- Born: June 10, 1902 La Salle
- Died: November 8, 1993 (aged 91) South Bend
- Occupation: Writer
- Children: Sharon Smith Kane

= Eunice Young Smith =

Eunice Young Smith (June 10, 1902 – November 8, 1993) was an American writer and illustrator of children's books.

Eunice Young Smith was born on June 10, 1902, in LaSalle, Illinois, the daughter of Arthur Merriman Young and Katherine Genevieve Whitmarsh Young. She attended Rosary College and Lake View Commercial Art School in Chicago. In 1927, she married engineer Stuyvesant C. Smith and they would have two children.

Smith published at least seventeen children's novels, which she illustrated herself. Set prior to World War I, her Jennifer series is a series of novels about a midwestern US farm girl named Jennifer Hill. In the final book of the series, High Heels for Jennifer (1964), Jennifer helps her rich friend train a chestnut hunter named High Heels. In her Shoon: Wild Pony of the Moors (1965), a boy named Loren saves money to buy an Exmoor pony. Her novel A Trumpet Sounds (1985) is a fictionalized version of the life of Roland Hayes, one of the earliest successful African-American opera singers.

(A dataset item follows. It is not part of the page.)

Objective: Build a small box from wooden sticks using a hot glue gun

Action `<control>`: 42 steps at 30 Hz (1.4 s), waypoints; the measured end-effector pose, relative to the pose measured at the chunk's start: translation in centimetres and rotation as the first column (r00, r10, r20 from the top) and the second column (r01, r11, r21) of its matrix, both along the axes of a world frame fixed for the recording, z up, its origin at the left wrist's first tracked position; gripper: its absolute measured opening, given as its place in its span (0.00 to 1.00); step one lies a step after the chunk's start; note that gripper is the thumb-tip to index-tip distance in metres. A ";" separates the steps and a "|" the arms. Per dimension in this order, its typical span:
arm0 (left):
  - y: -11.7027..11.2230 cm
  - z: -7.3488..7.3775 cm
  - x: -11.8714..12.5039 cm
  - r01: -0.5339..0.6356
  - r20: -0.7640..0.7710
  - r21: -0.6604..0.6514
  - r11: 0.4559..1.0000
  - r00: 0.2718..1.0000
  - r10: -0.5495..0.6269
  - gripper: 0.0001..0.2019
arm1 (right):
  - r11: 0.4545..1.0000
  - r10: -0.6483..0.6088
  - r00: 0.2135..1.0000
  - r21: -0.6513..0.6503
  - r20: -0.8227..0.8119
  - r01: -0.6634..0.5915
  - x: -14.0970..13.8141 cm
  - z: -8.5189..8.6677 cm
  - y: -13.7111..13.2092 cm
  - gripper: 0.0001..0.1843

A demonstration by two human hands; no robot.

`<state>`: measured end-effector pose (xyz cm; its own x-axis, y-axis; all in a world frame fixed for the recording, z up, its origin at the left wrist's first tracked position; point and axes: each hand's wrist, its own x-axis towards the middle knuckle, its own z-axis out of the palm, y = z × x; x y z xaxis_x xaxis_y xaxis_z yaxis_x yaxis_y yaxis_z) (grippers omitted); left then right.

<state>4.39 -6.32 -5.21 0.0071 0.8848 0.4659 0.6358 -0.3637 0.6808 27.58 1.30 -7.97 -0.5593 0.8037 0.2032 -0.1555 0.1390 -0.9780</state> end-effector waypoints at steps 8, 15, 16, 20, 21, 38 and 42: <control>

She also illustrated filmstrips and books by others and she was a painter and printmaker.

Eunice Young Smith died on 8 November 1993 in South Bend, Indiana.

== Bibliography ==

- Moppet. Chicago: Whitman, 1950.'
- Denny's Story. Chicago: Whitman, 1952.
- Sam's Big Worry. Chicago: Whitman, 1953.
- The House with the Secret Room. Indianapolis: Bobbs, 1956.
- The Little Red Drum. Chicago: Whitman, 1961.
- Where From? Chicago: Rand, 1962.
- Where To, Tillie Turtle? Indianapolis: Bobbs, 1964.
- Shoon, Wild Pony of the Moors. Indianapolis: Bobbs, 1965.
- To Each a Season. Indianapolis: Bobbs, 1965.
- The Knowing One. New York: Meredith, 1967.
- A Trumpet Sounds. Westport: Lawrence Hill, 1985.

=== Jennifer novels ===

- The Jennifer Wish. Indianapolis: Bobbs-Merrill, 1949.
- The Jennifer Gift. Indianapolis: Bobbs-Merrill, 1950.
- The Jennifer Prize. Indianapolis: Bobbs-Merrill, 1951.
- Jennifer Is Eleven. Indianapolis: Bobbs-Merrill, 1952.
- Jennifer Dances. Indianapolis: Bobbs-Merrill, 1954.
- High Heels for Jennifer. Indianapolis: Bobbs-Merrill, 1964.